O Ministério da Saúde anunciou que o SUS vai fabricar no Brasil o pembrolizumabe, imunoterápico usado no tratamento de 39 tipos de câncer. A parceria envolve o Instituto Butantan e a MSD Brasil. A produção nacional visa reduzir custos e ampliar o acesso pelo SUS.
O anúncio ocorreu na quinta-feira, 26 de março de 2026, durante o evento Diálogo Internacional – Desafios e Oportunidades para a Cooperação em Tecnologias em Saúde, no Rio de Janeiro. Participaram 20 países e instituições brasileiras de saúde.
Atualmente, o pembrolizumabe está disponível no SUS apenas para melanoma. Pacientes sem diagnóstico de melanoma precisam buscar a terapia via solicitação direta local ou por ação judicial. No setor privado, o medicamento é comercializado como Keytruda.

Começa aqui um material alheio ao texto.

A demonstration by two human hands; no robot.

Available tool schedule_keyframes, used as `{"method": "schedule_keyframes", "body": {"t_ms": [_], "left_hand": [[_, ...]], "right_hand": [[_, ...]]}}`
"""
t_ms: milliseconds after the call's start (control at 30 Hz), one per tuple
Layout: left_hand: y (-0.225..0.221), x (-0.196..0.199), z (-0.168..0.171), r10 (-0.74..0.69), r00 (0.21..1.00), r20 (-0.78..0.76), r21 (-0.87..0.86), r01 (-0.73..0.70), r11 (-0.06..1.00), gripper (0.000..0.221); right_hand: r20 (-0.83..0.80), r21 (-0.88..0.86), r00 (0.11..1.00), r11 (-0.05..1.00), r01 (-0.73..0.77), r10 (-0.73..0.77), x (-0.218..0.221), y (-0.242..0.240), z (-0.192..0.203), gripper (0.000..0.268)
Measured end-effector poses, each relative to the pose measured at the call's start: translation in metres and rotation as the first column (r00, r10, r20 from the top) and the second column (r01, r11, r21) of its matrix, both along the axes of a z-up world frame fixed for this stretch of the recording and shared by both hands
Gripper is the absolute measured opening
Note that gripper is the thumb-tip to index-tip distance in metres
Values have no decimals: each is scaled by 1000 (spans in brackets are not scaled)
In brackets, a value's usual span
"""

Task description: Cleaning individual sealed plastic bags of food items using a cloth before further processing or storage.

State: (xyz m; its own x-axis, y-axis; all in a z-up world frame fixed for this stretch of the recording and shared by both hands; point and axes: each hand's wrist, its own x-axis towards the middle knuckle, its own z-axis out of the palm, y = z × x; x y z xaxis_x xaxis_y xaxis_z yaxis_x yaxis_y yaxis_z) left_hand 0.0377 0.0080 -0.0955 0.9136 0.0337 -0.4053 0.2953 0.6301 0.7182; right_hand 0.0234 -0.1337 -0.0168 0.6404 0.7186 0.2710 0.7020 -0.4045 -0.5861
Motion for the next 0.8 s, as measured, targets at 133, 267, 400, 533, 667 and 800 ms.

O custo de cada frasco na rede privada gira em torno de R$ 27 mil. A produção nacional pretende reduzir esse valor e ampliar o acesso a pacientes atendidos pelo SUS.
Próximos passos
A Conitec, responsável pela recomendação de incorporação, realizará nova reunião para avaliar a ampliação de uso no SUS. A votação está marcada para 8 e 9 de abril, com avaliação inicial para outros quatro tipos de câncer: esôfago, colo do útero, pulmão e mama triplo negativo.
A parceria envolve o Ministério da Saúde, o Instituto Butantan, que ficará responsável pela tecnologia de produção, e a MSD Brasil, detentora da tecnologia do medicamento. Os beneficiários diretos serão os pacientes oncológicos atendidos pelo SUS.